### The task
Report back every line below that carries the word "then".
---
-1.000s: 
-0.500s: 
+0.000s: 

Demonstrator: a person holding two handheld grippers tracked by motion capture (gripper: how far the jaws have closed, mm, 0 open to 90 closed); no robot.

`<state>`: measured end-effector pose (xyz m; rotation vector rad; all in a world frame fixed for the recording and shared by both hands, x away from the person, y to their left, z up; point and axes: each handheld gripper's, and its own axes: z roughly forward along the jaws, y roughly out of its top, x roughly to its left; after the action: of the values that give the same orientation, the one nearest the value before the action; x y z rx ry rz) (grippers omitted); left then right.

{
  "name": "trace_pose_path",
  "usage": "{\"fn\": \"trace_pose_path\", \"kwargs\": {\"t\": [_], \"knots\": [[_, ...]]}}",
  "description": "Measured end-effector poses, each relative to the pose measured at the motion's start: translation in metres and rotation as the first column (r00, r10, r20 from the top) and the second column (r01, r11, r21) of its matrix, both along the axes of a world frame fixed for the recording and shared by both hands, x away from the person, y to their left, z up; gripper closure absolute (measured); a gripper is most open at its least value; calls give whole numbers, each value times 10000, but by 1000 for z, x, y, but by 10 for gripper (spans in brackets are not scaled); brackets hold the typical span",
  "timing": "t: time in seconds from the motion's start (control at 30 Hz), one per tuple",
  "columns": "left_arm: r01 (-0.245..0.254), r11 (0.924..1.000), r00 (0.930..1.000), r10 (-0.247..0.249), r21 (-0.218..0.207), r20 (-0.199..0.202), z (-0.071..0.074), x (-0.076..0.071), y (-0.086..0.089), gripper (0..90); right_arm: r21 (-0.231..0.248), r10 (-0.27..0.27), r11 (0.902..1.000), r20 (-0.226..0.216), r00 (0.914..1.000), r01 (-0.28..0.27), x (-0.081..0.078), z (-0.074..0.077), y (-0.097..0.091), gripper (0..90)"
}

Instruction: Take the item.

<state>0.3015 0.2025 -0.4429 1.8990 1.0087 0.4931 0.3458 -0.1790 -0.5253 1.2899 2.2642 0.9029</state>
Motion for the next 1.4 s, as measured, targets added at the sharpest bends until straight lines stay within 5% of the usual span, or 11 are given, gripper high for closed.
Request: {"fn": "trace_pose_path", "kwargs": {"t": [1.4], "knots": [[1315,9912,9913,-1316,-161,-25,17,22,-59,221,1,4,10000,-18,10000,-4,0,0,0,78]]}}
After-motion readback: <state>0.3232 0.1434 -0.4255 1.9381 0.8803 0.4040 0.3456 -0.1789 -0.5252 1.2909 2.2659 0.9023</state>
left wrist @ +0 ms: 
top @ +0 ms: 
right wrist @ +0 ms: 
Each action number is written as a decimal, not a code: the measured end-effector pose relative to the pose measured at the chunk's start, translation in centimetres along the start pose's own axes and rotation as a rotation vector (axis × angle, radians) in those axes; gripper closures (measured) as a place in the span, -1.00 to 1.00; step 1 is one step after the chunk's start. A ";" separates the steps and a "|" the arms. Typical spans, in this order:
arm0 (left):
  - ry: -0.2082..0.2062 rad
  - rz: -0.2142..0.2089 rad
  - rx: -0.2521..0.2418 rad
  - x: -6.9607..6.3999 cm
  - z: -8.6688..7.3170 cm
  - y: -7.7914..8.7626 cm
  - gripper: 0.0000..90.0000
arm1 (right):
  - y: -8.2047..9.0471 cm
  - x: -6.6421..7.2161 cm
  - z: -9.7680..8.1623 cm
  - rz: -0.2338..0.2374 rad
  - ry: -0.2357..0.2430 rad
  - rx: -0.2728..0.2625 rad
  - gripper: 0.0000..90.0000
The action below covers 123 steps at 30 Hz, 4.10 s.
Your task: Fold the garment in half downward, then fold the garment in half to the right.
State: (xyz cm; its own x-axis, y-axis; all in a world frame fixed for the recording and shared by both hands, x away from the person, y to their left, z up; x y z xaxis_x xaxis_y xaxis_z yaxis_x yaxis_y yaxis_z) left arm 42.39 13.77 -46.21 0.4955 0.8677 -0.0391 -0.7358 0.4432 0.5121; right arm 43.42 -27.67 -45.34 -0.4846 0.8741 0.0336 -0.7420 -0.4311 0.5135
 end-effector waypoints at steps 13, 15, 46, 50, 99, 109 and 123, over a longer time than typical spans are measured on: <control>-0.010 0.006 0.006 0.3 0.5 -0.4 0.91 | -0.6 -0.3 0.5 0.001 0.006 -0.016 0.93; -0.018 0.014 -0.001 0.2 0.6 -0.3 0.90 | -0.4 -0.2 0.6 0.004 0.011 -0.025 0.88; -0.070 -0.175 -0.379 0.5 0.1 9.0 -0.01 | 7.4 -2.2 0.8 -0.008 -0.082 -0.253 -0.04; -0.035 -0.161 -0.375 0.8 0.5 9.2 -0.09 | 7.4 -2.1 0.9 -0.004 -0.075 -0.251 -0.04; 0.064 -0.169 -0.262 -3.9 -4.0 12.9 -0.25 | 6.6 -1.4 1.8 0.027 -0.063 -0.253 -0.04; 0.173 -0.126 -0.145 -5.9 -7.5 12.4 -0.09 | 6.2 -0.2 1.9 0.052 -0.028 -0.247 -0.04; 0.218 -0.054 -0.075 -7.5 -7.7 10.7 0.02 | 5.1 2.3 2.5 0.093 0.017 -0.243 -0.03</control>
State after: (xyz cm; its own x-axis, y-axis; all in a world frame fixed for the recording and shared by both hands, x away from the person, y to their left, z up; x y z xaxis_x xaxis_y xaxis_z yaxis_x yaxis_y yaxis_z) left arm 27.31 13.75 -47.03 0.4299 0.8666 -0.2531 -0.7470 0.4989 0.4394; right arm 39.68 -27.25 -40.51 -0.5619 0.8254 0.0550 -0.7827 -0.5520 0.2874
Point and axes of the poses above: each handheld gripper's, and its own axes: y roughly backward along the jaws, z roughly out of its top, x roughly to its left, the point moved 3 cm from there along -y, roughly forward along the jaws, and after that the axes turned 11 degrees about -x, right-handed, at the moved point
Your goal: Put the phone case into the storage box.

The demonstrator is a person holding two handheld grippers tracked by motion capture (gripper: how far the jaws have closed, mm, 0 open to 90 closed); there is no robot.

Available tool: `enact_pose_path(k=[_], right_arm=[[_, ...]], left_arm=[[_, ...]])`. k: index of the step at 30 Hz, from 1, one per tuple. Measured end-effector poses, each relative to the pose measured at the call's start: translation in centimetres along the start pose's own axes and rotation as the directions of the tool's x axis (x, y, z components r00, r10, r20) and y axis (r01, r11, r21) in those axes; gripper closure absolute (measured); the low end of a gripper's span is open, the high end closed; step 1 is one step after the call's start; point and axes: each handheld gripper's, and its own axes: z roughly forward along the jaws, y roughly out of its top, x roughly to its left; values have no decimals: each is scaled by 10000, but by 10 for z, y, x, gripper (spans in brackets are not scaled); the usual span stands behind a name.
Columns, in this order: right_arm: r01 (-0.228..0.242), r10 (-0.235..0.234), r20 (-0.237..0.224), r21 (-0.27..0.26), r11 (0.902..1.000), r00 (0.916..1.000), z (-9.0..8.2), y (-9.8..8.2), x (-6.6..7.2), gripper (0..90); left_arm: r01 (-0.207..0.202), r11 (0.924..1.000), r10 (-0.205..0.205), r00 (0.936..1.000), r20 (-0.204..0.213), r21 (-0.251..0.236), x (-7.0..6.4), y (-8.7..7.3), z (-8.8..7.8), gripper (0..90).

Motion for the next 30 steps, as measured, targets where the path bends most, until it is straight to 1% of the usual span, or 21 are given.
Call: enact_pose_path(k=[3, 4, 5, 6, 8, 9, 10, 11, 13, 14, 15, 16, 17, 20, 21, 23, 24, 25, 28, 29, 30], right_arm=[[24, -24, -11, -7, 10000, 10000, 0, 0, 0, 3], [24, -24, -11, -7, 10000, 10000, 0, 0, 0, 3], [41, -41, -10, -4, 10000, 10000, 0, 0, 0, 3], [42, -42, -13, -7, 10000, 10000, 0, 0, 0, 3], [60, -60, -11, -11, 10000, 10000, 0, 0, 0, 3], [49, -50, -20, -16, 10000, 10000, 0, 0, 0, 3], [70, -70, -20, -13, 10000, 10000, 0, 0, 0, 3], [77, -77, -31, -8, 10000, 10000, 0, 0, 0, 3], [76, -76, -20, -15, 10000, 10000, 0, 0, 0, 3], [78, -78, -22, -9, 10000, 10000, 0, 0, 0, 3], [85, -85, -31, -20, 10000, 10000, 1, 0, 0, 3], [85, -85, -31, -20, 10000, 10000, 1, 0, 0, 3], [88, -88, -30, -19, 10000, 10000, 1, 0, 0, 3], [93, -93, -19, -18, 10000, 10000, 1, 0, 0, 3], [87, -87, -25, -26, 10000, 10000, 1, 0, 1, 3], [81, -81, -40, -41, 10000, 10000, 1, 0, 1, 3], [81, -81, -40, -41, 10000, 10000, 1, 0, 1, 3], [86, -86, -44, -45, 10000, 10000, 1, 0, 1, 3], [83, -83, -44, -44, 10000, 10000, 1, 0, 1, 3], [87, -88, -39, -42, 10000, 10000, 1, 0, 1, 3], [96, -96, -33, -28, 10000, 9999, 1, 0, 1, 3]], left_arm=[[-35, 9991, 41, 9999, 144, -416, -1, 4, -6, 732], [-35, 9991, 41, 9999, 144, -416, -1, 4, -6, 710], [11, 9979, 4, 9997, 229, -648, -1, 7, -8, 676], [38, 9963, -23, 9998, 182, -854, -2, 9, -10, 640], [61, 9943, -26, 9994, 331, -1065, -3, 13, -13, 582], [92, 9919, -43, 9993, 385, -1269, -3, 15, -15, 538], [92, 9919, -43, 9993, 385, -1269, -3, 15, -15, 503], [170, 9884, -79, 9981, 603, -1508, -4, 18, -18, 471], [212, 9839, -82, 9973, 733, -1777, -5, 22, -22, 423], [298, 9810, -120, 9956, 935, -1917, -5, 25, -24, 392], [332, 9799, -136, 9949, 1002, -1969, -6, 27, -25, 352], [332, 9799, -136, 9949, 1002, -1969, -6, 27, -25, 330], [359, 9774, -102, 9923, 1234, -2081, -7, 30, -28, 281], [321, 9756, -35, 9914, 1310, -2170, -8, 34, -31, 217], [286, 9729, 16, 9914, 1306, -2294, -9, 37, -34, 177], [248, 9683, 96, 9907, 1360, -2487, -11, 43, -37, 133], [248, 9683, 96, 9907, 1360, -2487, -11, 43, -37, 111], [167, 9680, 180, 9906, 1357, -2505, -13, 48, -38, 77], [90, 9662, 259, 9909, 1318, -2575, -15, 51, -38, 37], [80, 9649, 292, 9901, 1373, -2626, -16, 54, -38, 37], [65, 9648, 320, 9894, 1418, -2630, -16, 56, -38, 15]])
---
### Response below
`<state>`: measured end-effector pose (xyz m; rotation vector rad; all in a world frame fixed for the recording and shared by both hands, x away from the person, y to their left, z up; point and axes: each handheld gripper's, and its own axes: z roughly forward along the jaws, y roughly out of its top, x roughly to its left; after the action: of the values that give the same orientation, the one nearest the value before the action; x y z rx ry rz) (grippers omitted); left then right.
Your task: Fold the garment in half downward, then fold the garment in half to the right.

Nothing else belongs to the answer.